EXERCISE DETAILS >>
Going down the data below, set down exactly the line with "(213, 145): 108" and each line after it through the line with "The room's upward"; no other lines.

[Stored items from a collection]
########

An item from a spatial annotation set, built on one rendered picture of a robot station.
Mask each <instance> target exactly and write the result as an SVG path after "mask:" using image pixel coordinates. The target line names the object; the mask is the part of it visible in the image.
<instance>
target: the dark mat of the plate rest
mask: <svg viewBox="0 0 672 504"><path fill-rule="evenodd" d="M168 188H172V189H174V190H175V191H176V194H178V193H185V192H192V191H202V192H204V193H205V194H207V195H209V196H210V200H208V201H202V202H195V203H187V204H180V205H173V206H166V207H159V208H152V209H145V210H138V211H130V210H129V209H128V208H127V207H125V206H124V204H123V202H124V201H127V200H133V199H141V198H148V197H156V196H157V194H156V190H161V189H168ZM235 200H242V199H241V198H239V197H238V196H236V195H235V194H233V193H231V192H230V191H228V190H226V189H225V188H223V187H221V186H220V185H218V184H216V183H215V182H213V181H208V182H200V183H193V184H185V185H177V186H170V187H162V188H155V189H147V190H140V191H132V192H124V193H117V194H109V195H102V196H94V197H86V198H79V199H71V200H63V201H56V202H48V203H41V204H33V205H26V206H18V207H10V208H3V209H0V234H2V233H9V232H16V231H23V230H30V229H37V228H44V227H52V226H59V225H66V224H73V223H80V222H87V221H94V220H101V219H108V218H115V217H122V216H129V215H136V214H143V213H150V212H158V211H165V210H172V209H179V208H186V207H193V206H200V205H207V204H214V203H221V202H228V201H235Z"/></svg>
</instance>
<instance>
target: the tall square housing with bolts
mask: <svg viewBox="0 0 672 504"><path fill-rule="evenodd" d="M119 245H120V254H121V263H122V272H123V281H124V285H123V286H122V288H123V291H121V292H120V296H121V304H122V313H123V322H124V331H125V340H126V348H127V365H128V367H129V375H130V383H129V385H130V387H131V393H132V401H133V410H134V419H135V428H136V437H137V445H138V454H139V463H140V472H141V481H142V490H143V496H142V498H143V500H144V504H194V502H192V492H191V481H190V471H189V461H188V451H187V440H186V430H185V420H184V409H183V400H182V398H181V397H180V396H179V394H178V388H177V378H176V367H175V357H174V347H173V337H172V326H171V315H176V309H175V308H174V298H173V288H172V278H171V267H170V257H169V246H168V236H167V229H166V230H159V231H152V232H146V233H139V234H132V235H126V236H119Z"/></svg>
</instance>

########

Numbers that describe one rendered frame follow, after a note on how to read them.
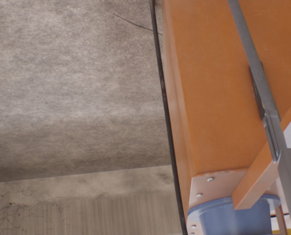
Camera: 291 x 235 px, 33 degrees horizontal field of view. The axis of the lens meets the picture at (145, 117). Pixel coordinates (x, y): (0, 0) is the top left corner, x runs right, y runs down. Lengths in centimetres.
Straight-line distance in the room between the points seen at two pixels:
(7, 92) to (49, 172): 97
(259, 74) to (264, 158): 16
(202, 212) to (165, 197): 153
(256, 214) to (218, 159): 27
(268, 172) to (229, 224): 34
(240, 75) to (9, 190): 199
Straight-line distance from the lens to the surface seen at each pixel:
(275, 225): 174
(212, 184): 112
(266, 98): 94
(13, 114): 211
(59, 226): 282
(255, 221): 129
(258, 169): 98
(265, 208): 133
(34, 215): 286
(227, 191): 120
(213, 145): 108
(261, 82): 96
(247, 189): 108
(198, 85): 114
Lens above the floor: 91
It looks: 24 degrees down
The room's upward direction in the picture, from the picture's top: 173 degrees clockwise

########

RESULT OF THIS TASK >>
(213, 145): 108
(261, 82): 96
(247, 189): 108
(198, 85): 114
Lens above the floor: 91
It looks: 24 degrees down
The room's upward direction in the picture, from the picture's top: 173 degrees clockwise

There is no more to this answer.